After the discovery of the importance of 5-HT2A receptor blockade (inverse agonism), initiated by research to uncover the mechanism of action of clozapine, which has multiple receptor affinities, interest focused on other clozapine high affinity binding sites, including the 5-HT2C receptor. The 5-HT2C receptor was proposed to be an important site of action of atypical antipsychotic drugs by a number of investigators (Canton et al. 1990; Cussac et al. 2000; Duinkerke et al. 1993a; Herrick-Davis et al. 1998, 2000; Kuoppamaki et al. 1995), particularly for improvement in negative symptoms (Duinkerke et al. 1993b). However, this was based on research with ritanserin and ketanserin, which are not specific for the 5-HT2C receptor. Roth et al. (Roth et al. 1992), after examining the 5-HT2C receptor affinities of a large number of typical and atypical antipsychotic drugs (see Table 14.1), concluded that 5-HT2C receptor affinity alone or in relation to D2 receptor affinity did not differentiate typical and atypical antipsychotic drugs.

Herrick-Davis et al. (Herrick-Davis et al. 2000) next suggested that the atypical antipsychotic drugs, but not the typicals, were inverse agonists at a naturally occurring constitutively active isoforms of 5-HT2C receptor, However, this difference was not confirmed by Rauser et al. (Rauser et al. 2001), who found that many typical and atypical antipsychotic drugs were 5-HT2C inverse agonists, although the affinity of the typical drugs was much weaker than that of most of the atypical antipsychot-ics. Nevertheless, other investigators have also suggested specific differences among antipsychotic drugs with regards to activity as inverse agonists at variously edited 5-HT2C receptors or that the ability to downregulate 5-HT2C receptors may be important to individual differences in antipsychotic drug action. For example, sertindole, which has nanomolar affinity for the 5-HT2C receptor (Table 14.1), after 21-day treatment, did not induce significant changes in the density of 5-HT2C receptors, whereas clozapine treatment equally decreased 5-HT2C receptor binding for agonist and antagonist sites by about one third. However, only sertindole induced a highly significant decrease in agonist binding (Hietala et al. 2001). These authors suggested that the latter effect might be relevant to effects of sertindole on anxiety, cognition, and weight gain. However, no convincing clinical or preclinical correlates of such differences between clozapine and sertindole in favor of sertindole have been reported. It is conceivable, however, that the downregulation of 5-HT2C receptors by clozapine could contribute to its advantages for treatment resistant patients and for suicide risk reduction.

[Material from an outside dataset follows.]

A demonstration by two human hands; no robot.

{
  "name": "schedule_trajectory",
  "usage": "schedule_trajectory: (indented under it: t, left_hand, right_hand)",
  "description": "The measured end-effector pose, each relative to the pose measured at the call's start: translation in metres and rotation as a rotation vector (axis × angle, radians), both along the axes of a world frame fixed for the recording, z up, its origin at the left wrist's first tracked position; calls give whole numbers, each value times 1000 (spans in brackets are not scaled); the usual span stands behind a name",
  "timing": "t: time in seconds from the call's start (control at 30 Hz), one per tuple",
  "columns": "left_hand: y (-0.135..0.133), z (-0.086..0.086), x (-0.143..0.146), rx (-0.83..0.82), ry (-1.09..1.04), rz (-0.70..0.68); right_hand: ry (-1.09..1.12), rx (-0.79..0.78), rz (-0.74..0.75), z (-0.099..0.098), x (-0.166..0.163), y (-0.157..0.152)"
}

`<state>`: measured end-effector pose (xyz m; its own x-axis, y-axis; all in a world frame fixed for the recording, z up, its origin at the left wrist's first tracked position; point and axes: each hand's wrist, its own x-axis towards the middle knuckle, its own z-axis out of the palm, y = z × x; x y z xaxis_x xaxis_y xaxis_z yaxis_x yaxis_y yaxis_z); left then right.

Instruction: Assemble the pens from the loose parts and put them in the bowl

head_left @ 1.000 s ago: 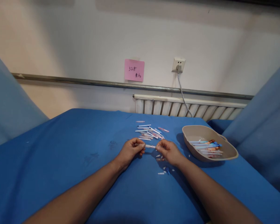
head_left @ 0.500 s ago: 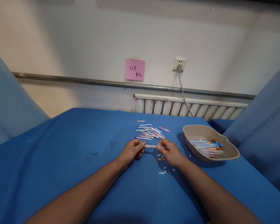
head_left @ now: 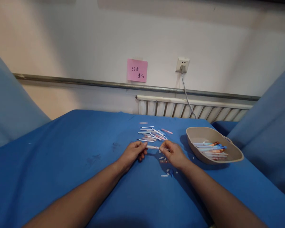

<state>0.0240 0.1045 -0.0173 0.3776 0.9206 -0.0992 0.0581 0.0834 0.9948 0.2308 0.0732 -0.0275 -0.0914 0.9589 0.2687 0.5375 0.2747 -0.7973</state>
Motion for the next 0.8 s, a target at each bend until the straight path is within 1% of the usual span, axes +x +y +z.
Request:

Rueter et al. (2000) studied the effect of clozapine in wild-type and 5-HT2C receptor null mice littermates in an effort to clarify the interaction of 5-HT2A and 5-HT2C receptors and their importance to the action of clozapine. The predominantly 5-HT2A agonist DOI, which is hallucinogenic, mCPP, a predominantly 5-HT2C agonist with weak 5-HT2A properties, and 5-HT were applied microionto-phoretically to the orbitofrontal cortex (OFC) and the head of the caudate nucleus. All three induced current-dependent inhibition of neuronal firing activity in both brain regions for both the wild-type and 5-HT2C null mice. Clozapine antagonized only mCPP in the wild-type mice. It was not effective to prevent the inhibitory effect of DOI. This suggests that clozapine may require the contribution of 5-HT2C receptor blockade to prevent the hallucinogenic properties of DOI. Dalton et al. (2004) used 5-HT2C null mice to show that in the absence of protective inhibitory effects of 5-HT2C receptor stimulation, enhanced response to 5-HT2A and 5-HT1B stimulation may occur. The implications of this for schizophrenia are unknown.

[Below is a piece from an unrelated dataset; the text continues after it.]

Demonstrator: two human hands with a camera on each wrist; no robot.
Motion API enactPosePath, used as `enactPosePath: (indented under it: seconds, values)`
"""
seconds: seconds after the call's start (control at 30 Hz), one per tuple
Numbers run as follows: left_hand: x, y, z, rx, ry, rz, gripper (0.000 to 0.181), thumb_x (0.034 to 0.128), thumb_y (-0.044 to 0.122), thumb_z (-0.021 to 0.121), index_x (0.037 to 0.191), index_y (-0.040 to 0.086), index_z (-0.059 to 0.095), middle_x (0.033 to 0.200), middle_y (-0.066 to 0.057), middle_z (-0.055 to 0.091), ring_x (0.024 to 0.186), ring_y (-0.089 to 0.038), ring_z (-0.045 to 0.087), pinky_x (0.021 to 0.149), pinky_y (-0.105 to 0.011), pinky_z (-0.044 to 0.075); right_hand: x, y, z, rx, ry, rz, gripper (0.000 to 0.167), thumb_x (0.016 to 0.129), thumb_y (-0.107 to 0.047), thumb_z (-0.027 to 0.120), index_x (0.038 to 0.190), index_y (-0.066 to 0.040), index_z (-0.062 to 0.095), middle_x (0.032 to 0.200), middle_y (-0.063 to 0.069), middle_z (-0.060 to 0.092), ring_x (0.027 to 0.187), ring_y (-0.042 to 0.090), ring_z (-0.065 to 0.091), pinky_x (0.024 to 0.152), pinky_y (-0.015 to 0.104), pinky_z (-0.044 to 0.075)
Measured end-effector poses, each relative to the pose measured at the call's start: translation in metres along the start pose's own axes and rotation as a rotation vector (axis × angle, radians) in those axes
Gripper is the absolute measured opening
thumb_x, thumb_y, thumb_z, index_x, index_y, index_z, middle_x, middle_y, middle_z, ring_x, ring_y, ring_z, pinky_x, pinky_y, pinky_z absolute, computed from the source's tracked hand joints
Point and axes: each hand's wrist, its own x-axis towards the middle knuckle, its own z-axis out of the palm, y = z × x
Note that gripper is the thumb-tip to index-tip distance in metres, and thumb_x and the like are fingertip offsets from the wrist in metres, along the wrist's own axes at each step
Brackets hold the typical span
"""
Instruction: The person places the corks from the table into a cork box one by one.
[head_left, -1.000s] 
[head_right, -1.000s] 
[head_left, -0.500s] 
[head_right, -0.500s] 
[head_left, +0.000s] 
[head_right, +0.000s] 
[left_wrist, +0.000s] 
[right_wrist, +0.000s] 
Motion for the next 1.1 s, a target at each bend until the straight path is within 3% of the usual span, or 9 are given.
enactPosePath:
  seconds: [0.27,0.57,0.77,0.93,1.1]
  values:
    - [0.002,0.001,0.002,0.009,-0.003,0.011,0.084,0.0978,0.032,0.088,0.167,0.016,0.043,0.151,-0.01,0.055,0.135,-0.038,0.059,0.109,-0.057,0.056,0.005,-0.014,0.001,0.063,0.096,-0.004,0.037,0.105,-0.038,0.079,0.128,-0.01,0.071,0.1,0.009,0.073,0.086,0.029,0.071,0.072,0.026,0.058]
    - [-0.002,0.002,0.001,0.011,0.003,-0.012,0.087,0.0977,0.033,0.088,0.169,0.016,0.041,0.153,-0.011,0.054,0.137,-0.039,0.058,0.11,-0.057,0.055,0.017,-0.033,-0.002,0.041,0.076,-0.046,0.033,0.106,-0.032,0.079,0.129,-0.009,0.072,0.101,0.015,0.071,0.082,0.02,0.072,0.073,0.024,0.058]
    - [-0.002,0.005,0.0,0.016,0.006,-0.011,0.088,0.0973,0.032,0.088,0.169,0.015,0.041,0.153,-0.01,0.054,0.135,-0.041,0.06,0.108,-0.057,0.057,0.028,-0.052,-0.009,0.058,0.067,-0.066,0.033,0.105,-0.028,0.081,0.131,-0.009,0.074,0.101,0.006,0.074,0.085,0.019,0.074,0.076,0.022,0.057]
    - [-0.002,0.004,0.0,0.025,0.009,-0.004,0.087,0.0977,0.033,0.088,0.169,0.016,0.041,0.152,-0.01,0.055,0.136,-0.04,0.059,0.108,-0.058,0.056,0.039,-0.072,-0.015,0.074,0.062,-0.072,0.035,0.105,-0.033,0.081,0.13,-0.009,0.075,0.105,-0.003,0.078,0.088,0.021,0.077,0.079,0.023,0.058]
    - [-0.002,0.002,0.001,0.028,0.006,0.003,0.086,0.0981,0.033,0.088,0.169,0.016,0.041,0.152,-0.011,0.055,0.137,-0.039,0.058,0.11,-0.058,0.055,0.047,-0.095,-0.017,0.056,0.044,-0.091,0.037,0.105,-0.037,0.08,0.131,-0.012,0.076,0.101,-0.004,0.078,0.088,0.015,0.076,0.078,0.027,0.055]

5-HT2C and 5-HT2A receptor signalings have been shown to depend upon the postsynaptic density protein (PSD-95), a scaffolding protein that has been shown to be necessary for the regulation of ionotropic glutamatergic signaling, to be a target for antipsychotic drugs, and to be necessary for some behavioral effects of clozap-ine (Abbas et al. 2009). Studies in PSD-95 knockout mice indicated that PSD-95 is crucial for normal 5-HT2A and 5-HT2C expression in vivo and downstream signaling by promoting apical dendritic targeting and stabilizing 5-HT2C and 5-HT2A receptor turnover in vivo. The apical dendrites are targets for clozapine action (Willins et al. 1999).

Getting to Know Anxiety

Getting to Know Anxiety

Stop Letting Anxiety Rule Your Life And Take Back The Control You Desire Right Now! You don't have to keep letting your anxiety disorder run your life. You can take back your inner power and change your life for the better starting today! In order to have control of a thing, you first must understand it. And that is what this handy little guide will help you do. Understand this illness for what it is. And, what it isn't.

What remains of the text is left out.